経済学部は必要なのか(13) 全体に配慮する精神


全体に配慮する精神
 広い視野からの思考を促す一般教養は、社会(組織)における自分の行動が他者に与える影響も考慮する姿勢につながるであろう。二〇一六年四月二日の『日本経済新聞』夕刊で、鳥養鶴雄が興味深い話をしている。「今の航空機は設計に多くの技術者が関係するので、個人が発想できる範囲は狭いと考えがちです。けれどそれは違います。全体を見回し、自分の分野が、全体にどう影響するかを常に考えるべきなのです。それがなければ面白くないでしょう。私はYS11などで尾翼の設計をしましたが、尾翼は全体に大きく関係します。大切なのは常に全体を見回す心。これは、航空機にとどまらず、モノづくり全般に通じることです。」
 組織や社会において常に全体に目をやり、全体のなかで自分のすべきことを考える。その際には、広い知識がなければ、全体にとって最適な自分の行動を決定できない。この点において、日本文化は西欧文化よりも優れた人間行動を生み出し、生産活動で比較優位を発揮してきたと私は考える(荒井、一九九七)。日本文化を再認識し、こうした行動にふさわしい教養をもつ日本人が多くなれば、日本社会は輝かしいものになろう。新自由主義的な思考に強く支配された今日の日本人は、この視点からも教養を考え直す必要がある。

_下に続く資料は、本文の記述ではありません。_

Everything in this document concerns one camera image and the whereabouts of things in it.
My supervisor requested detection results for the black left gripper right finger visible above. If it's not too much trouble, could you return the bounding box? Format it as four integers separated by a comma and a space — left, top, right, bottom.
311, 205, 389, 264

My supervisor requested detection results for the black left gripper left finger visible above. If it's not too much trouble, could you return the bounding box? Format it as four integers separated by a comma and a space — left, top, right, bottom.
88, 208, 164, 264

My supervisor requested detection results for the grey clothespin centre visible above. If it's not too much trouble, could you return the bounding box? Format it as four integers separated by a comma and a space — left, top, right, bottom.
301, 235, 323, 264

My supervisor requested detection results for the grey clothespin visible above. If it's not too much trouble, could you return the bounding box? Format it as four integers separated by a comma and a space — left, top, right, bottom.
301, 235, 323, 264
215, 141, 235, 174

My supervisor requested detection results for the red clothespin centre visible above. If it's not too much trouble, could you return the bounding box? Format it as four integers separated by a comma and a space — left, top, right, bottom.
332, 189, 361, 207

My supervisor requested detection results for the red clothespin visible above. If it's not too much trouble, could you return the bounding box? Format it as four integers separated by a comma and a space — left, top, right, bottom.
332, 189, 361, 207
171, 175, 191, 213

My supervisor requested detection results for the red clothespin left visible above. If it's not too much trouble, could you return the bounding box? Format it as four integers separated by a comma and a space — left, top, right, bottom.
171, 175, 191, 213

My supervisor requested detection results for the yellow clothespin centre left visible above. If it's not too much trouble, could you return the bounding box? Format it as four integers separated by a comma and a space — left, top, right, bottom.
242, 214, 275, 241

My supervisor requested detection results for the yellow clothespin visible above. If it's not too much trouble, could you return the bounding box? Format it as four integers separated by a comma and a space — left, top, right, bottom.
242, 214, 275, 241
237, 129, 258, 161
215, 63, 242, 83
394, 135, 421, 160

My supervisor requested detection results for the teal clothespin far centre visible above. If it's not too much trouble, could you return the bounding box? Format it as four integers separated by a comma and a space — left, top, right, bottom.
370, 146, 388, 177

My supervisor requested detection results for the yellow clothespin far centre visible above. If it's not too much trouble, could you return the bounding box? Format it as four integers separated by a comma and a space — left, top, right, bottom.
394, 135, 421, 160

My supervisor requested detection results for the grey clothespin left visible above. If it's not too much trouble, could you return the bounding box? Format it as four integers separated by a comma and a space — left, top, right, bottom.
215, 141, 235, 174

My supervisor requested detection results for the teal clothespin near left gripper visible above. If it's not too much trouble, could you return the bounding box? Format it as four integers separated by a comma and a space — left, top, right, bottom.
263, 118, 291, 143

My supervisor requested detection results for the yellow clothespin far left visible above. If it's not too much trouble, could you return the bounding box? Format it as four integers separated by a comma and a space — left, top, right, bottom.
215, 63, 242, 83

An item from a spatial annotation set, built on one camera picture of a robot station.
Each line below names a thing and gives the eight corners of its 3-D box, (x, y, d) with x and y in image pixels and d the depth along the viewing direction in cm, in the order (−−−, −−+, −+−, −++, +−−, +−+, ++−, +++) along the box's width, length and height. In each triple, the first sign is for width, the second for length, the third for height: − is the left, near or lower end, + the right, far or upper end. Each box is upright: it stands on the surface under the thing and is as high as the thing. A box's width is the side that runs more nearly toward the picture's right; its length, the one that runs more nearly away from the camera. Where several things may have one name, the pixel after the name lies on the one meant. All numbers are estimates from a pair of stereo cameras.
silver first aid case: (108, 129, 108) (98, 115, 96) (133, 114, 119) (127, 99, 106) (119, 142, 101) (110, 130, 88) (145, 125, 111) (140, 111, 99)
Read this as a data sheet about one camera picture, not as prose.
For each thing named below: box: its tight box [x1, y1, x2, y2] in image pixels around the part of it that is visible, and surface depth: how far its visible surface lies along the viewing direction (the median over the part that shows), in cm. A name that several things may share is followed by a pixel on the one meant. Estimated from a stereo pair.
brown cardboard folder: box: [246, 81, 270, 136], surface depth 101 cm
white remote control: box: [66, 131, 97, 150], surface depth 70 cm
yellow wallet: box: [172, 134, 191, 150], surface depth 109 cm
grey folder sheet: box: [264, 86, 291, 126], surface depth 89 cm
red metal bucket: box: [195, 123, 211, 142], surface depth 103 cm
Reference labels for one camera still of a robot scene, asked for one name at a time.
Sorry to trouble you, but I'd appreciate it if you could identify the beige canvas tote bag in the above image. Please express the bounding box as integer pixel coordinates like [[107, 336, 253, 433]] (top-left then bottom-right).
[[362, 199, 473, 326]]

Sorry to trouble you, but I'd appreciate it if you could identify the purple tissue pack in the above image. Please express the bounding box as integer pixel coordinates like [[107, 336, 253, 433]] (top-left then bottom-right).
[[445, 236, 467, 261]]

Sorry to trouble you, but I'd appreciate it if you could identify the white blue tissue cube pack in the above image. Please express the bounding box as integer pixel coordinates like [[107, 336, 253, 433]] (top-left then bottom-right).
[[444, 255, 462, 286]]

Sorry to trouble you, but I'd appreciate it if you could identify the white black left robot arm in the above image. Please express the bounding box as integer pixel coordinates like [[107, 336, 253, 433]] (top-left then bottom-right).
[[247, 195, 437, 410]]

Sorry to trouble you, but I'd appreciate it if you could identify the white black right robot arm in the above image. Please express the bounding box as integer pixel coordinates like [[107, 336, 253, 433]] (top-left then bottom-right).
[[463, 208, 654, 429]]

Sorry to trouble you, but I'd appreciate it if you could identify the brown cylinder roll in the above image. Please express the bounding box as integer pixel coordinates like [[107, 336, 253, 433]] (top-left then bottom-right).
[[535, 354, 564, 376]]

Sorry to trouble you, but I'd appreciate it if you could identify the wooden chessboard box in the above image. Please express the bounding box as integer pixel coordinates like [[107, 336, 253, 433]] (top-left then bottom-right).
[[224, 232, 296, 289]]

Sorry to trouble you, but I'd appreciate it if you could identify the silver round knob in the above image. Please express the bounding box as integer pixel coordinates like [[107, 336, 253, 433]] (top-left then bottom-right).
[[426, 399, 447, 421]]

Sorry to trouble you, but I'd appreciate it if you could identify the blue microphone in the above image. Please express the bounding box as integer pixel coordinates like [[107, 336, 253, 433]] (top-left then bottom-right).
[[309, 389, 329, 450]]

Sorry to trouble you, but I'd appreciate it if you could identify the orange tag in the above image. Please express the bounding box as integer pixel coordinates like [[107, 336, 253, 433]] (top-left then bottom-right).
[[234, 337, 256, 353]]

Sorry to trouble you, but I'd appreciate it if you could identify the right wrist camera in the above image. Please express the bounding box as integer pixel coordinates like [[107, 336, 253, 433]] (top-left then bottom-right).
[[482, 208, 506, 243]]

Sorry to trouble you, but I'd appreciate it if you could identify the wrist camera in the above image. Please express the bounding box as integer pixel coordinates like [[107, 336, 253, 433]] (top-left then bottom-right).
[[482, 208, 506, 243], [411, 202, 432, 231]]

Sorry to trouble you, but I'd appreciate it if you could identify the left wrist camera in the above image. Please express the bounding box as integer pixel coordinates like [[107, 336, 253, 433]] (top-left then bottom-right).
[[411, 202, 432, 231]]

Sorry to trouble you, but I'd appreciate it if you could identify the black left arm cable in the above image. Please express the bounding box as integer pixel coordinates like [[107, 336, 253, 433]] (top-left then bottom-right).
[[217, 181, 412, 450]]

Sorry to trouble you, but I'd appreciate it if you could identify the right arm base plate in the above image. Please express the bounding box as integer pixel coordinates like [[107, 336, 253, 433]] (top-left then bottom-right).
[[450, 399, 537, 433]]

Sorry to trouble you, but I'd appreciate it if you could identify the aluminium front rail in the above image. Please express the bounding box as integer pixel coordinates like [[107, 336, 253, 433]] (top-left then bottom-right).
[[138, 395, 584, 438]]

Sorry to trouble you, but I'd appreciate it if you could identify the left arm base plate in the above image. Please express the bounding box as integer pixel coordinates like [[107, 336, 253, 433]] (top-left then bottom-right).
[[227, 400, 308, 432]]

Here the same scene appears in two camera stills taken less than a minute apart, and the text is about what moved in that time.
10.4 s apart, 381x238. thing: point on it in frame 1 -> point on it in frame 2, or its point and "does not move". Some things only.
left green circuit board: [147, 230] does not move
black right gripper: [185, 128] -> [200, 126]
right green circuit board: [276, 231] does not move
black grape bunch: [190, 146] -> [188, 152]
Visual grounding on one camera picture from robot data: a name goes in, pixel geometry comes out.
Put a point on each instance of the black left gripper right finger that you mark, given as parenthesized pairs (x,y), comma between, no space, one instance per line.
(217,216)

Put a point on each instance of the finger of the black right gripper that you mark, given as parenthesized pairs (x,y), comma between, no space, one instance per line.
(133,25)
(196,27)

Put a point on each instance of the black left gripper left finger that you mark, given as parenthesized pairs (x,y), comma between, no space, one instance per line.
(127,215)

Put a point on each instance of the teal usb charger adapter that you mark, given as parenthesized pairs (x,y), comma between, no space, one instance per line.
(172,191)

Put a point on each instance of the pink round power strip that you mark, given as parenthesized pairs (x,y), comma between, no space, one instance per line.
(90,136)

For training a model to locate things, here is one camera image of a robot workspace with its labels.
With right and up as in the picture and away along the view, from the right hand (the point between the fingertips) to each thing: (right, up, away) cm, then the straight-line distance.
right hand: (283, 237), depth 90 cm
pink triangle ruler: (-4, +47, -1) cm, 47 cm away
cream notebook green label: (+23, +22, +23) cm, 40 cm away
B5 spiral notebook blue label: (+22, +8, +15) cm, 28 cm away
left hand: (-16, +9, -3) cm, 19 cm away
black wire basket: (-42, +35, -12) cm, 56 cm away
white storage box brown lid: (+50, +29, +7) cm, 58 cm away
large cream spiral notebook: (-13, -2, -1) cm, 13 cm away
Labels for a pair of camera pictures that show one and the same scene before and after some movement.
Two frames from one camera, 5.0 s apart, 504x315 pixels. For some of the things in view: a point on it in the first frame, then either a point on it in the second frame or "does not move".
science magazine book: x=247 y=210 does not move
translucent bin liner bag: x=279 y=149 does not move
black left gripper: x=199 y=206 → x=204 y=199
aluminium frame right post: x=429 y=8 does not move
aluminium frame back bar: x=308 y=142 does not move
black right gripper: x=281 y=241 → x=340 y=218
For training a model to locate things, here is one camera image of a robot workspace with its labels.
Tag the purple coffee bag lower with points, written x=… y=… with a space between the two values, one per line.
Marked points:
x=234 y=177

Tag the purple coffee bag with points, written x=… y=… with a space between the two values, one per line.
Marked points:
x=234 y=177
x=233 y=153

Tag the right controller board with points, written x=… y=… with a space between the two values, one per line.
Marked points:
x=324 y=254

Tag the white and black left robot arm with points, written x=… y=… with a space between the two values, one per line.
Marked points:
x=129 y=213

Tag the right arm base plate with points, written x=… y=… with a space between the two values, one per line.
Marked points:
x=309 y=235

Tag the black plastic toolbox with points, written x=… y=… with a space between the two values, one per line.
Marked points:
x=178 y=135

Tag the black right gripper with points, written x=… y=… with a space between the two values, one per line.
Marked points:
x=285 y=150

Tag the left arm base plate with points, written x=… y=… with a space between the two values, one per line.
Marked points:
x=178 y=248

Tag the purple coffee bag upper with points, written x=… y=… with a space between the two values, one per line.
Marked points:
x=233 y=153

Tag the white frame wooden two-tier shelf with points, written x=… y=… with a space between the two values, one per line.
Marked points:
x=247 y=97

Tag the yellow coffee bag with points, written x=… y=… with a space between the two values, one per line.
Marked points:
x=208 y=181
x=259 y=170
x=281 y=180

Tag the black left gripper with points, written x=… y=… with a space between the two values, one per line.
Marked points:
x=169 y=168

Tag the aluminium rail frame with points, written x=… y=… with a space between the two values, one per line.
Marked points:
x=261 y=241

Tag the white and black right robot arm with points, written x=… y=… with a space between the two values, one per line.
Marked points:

 斎藤(二〇一三)の次の指摘も、これと部分的に関係するであろう。「正義を見極めるためのさまざまな情報を有しているかどうか、そしてさまざまな視点から状況を分析して自分なりの行動原理を導くバランス感覚を備えているかどうか、それが教養を身につけているかどうかの大きな指標になると思われる。」若いときに古典を中心とする質のいい情報に接しておくことが大切だ、と彼は説く。
 ただ私は彼の論説に物足りなさも感じる。「自分が学生であったときも含めると、過去三十年以上、語学・文学・人文系の大学院生や専門的研究者たちとつき合ってきた。その多くが学術的さらには人間的にバランスの取れた学者であり教養人であることは間違いない。」と彼はいう。しかし、それほどの教養人がいるのであれば、今日の日本社会の惨状はなぜ発生したのか、という疑問を私は抱く。なぜ彼らは指導力を発揮したり、現状を強く批判して改善を要求したりしなかったのか。
教養は狭い人間関係に表れる人格だけの問題ではなく、広い社会に対する言動を伴わなければならない。人文系研究者には、リベラルアーツの一部としての政治経済の知識や批判精神が足りないのではなかろうか。
さらに、東日本大震災時に東大の人文系研究室などで複数の教員が行った食料配布などを見て、「このとき私は、この同僚たちと一緒に働いていることを心底誇りに思った。・・・少なくとも、『教養』を旗印に揚げる学部では、人が人を思いやり、お互いに情報を提供し合い、そして助け合っていた。」と彼は述懐している。私は教員のこうした行動を悪く思わない。しかしこの震災時には、他者を助けるために、自分の命を放擲した一般人が何人もいた。そうした犠牲的行為と比べると研究室における食料配布は些事で、ことさら大学人の教養を称賛する根拠になりえない。大きな自己犠牲をして社会や組織に尽くすのが真の教養人だといえよう。

荒井一博『終身雇用制と日本文化-ゲーム論的アプローチ』中公新書、一九九七年。
斎藤兆史『教養の力-東大駒場で学ぶこと』集英社新書、二〇一三年。